Don't Get Emotional

You've no doubt heard the saying, "What goes up must come down."

That might be true for gravity, but it's not true in financial markets.

While many cynics, skeptics, and permabears take a contrarian stance by saying that every bull market must reverse course and every rising stock must fall, the truth is that stocks do continue to go up.

These same naysayers reason that "trees don't grow to the sky." But stocks can.

See, the value of a stock can rise (or fall) via two paths. The first is a change in the intrinsic value of the underlying business. The second is a change in the current valuation or multiple assigned to that business.

Intrinsic value is the true value of an asset or business. It cannot be influenced by emotions or market sentiment. As wonderful as it would be, you can't just look this metric up on Bloomberg or Google... You have to divine it from financial metrics that vary by business or industry.

For most businesses, the intrinsic value comes from earnings. If the business is mature enough and profitable, you'd do even better by looking at free cash flow. For something like a bank, you would look at book value.

These measures can "grow to the sky"... or at least for as long as your entire investment lifetime.

They rely on strong management, the business's ability to create real value for customers and shareholders, and (most importantly) competitive advantage.

A stock's current valuation (or its multiple), on the other hand, relies on what famed economist John Maynard Keynes called "animal spirits" – the psychological and emotional factors that influence our decision-making.

Earnings can grow almost indefinitely, but you can't escape the limits of valuation for long.

To get rich as an investor, you should focus on the intrinsic value of a business... I've told readers this for years. You should only use current valuations and multiples to avoid mistakes.

Today, the animal spirits are tempting investors to overpay for stocks... And those same emotions will lead them to hold on for too long when those overvalued stocks fall.

Taking the emotion out of your investing is especially important during times of volatility... like we're predicting we'll see over the next several months.

Instead of sticking your head in the sand, you can use the next market move to your advantage...

According to my colleague and editor of Ten Stock Trader Greg Diamond, nothing opens up possibilities in the stock market like a presidential election does.

Greg says he isn't concerned with who wins the election. Instead of worrying, he's using a system that can profit from election-related volatility. His strategy isn't as conservative as mine... But Greg consistently manages big, quick gains by keeping his finger on the pulse of market trends.

Tuesday morning, Greg will go on camera to explain the "October surprise" we're headed for and how it could help you double your money.

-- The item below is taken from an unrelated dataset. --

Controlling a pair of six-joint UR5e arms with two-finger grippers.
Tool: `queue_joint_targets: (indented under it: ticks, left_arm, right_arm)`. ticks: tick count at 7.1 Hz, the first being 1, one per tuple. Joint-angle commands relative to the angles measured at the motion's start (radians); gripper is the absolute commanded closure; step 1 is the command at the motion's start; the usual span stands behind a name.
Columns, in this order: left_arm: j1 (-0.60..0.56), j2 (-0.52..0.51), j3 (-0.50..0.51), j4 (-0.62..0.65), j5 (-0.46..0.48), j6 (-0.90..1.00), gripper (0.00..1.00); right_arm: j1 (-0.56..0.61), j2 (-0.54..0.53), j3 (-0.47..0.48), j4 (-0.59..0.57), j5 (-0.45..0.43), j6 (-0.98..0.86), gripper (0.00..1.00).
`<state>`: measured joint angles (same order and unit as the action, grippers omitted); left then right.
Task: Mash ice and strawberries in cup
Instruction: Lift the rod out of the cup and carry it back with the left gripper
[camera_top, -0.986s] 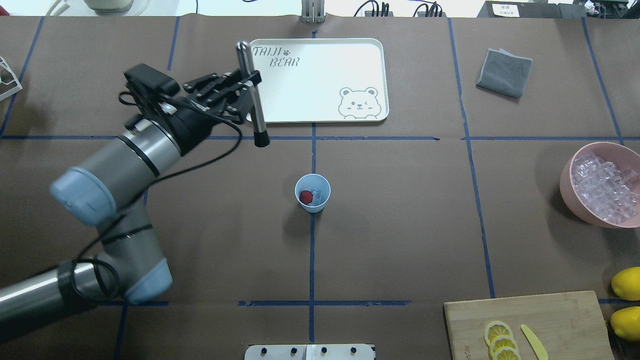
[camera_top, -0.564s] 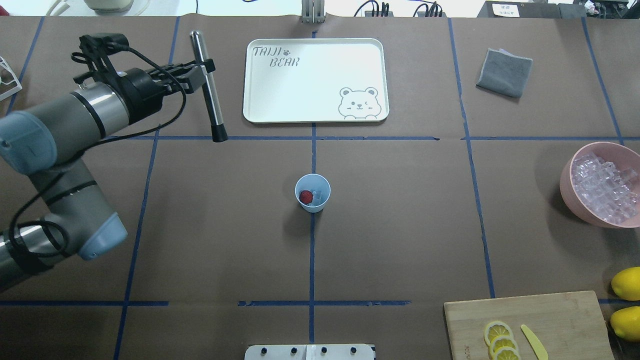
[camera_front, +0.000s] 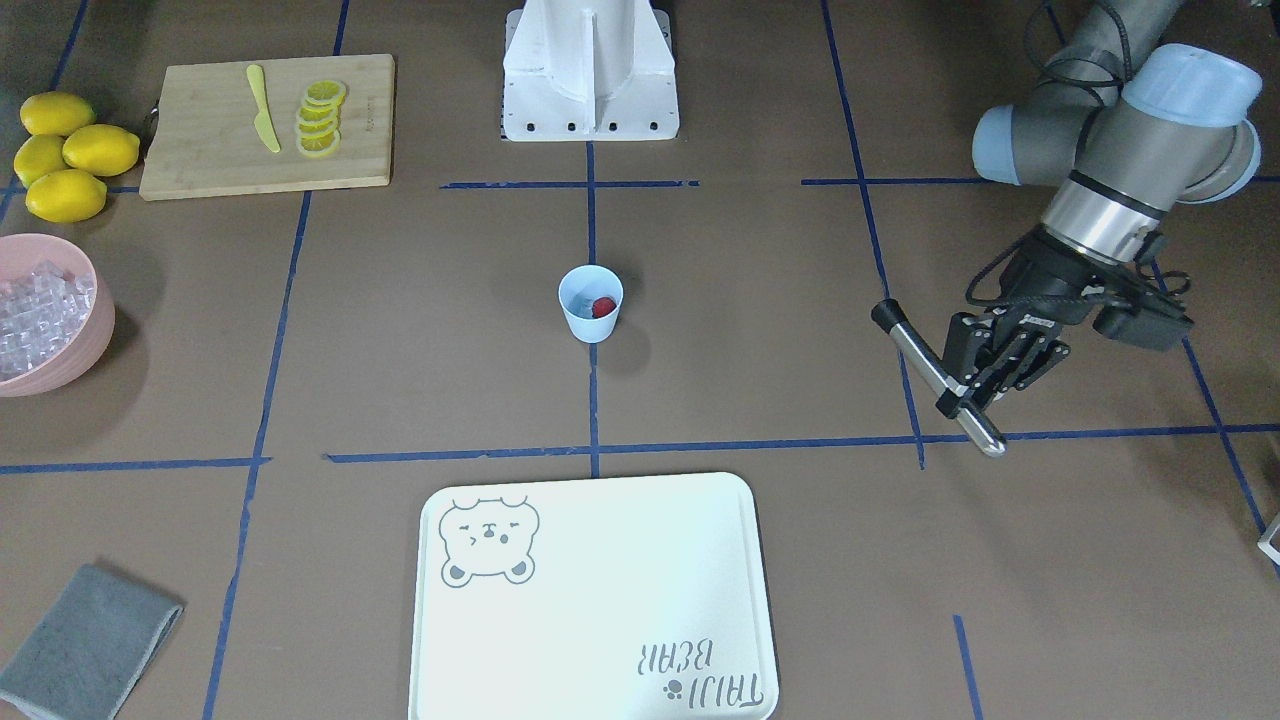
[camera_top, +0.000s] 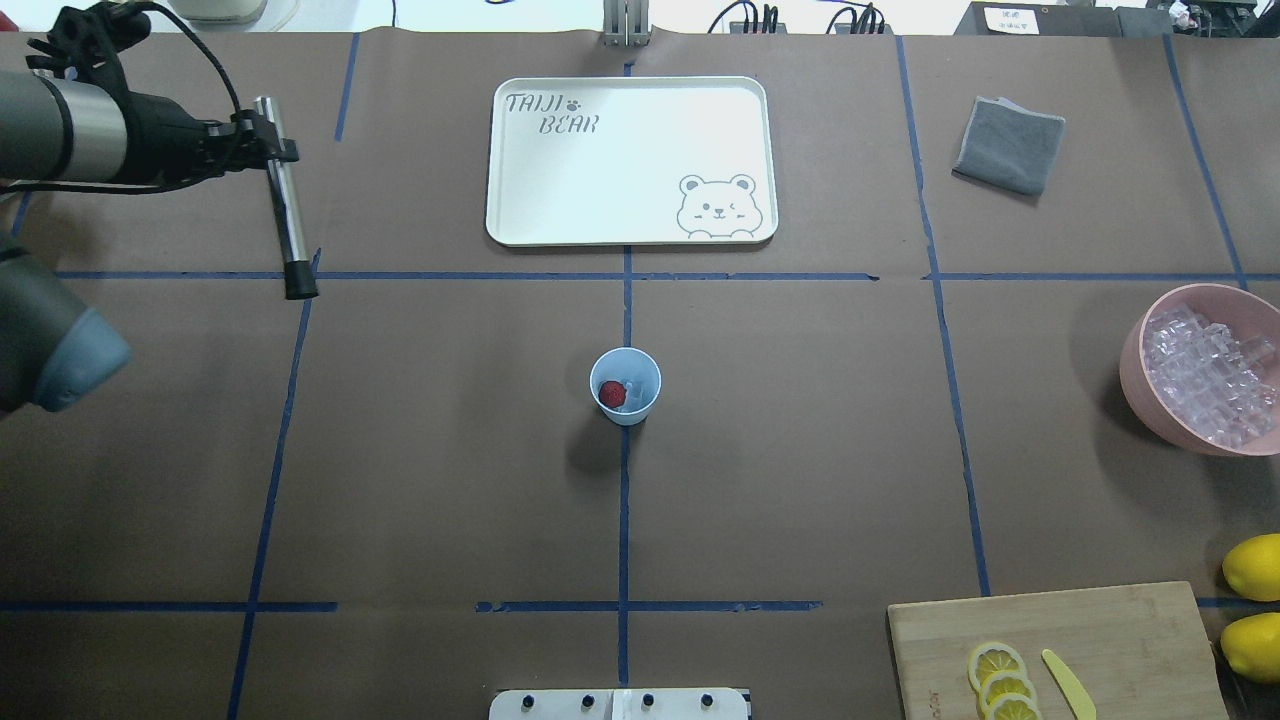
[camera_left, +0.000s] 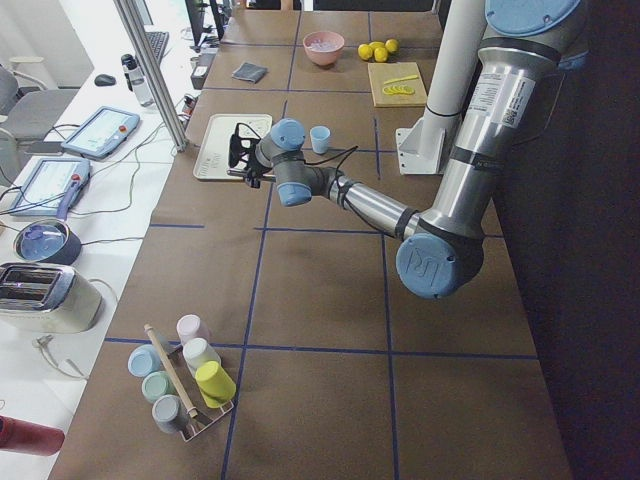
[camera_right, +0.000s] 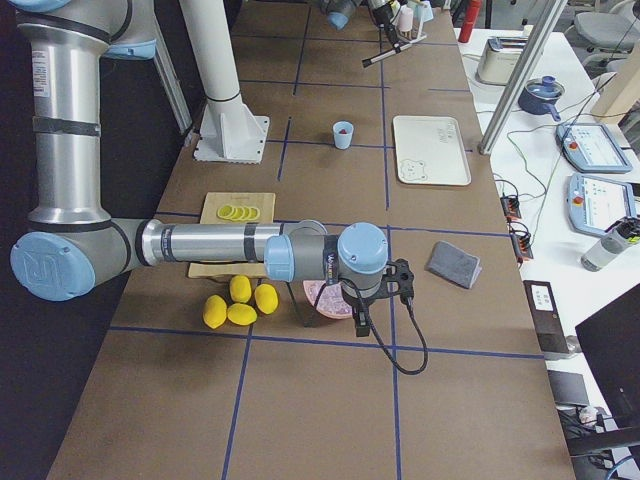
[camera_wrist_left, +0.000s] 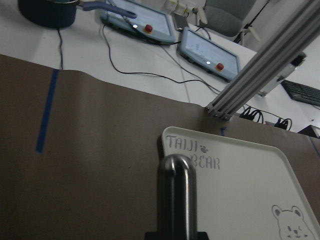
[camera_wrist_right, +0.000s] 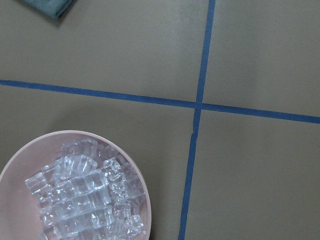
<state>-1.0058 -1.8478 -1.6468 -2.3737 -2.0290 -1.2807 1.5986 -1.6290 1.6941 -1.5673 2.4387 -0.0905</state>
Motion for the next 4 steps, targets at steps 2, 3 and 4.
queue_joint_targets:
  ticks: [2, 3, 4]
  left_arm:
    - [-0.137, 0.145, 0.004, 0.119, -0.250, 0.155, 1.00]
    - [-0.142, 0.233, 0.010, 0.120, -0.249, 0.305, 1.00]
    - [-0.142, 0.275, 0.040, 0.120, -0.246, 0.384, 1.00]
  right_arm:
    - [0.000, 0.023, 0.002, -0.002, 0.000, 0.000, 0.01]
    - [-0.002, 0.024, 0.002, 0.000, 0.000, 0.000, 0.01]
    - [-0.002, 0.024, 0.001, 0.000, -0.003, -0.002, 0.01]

Click here to reserve your spot today.

Now, let's dig into the Q&A... As always, keep sending your comments, questions, and topic suggestions to [email protected]. My team and I really do read every e-mail.

Q: I note Doc talks about having a good proportion of your portfolio as liquid cash. And I wonder what portion he means in percentage terms? Thanks. – A.W.

A: How much of your portfolio you keep in cash mostly depends on your age.

For a young person with 30 years to retirement, it's usually a mistake to keep a large chunk of your portfolio in cash. Set aside some cash for your emergency fund... and put the rest of your money into investments that will earn you a greater long-term return.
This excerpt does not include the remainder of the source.